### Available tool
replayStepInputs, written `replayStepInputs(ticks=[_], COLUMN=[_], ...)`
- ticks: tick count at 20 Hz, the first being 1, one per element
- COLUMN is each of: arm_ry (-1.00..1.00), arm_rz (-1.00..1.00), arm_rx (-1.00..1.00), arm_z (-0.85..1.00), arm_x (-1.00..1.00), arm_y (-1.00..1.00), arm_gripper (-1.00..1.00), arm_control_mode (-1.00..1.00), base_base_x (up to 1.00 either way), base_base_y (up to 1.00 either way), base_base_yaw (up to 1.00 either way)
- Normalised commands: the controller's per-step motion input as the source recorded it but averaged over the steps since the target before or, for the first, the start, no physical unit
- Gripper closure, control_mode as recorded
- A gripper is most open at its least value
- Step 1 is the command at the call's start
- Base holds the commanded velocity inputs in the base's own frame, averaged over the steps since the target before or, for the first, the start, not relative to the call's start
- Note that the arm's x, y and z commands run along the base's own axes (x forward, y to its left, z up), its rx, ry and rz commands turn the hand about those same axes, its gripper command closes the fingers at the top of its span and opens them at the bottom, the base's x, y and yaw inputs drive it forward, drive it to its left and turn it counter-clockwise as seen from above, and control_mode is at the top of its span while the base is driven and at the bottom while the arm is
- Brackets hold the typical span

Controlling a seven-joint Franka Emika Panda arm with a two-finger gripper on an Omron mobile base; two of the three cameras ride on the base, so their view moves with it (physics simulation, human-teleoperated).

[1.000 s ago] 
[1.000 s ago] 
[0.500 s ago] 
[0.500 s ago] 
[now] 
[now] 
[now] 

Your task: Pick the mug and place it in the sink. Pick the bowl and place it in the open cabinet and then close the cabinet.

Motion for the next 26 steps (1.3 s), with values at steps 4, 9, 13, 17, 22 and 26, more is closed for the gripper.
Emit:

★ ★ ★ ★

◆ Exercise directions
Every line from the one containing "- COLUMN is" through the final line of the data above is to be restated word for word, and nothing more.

◆ Answer
- COLUMN is each of: arm_ry (-1.00..1.00), arm_rz (-1.00..1.00), arm_rx (-1.00..1.00), arm_z (-0.85..1.00), arm_x (-1.00..1.00), arm_y (-1.00..1.00), arm_gripper (-1.00..1.00), arm_control_mode (-1.00..1.00), base_base_x (up to 1.00 either way), base_base_y (up to 1.00 either way), base_base_yaw (up to 1.00 either way)
- Normalised commands: the controller's per-step motion input as the source recorded it but averaged over the steps since the target before or, for the first, the start, no physical unit
- Gripper closure, control_mode as recorded
- A gripper is most open at its least value
- Step 1 is the command at the call's start
- Base holds the commanded velocity inputs in the base's own frame, averaged over the steps since the target before or, for the first, the start, not relative to the call's start
- Note that the arm's x, y and z commands run along the base's own axes (x forward, y to its left, z up), its rx, ry and rz commands turn the hand about those same axes, its gripper command closes the fingers at the top of its span and opens them at the bottom, the base's x, y and yaw inputs drive it forward, drive it to its left and turn it counter-clockwise as seen from above, and control_mode is at the top of its span while the base is driven and at the bottom while the arm is
- Brackets hold the typical span

Controlling a seven-joint Franka Emika Panda arm with a two-finger gripper on an Omron mobile base; two of the three cameras ride on the base, so their view moves with it (physics simulation, human-teleoperated).

[1.000 s ago] 
[1.000 s ago] 
[0.500 s ago] 
[0.500 s ago] 
[now] 
[now] 
[now] 

Your task: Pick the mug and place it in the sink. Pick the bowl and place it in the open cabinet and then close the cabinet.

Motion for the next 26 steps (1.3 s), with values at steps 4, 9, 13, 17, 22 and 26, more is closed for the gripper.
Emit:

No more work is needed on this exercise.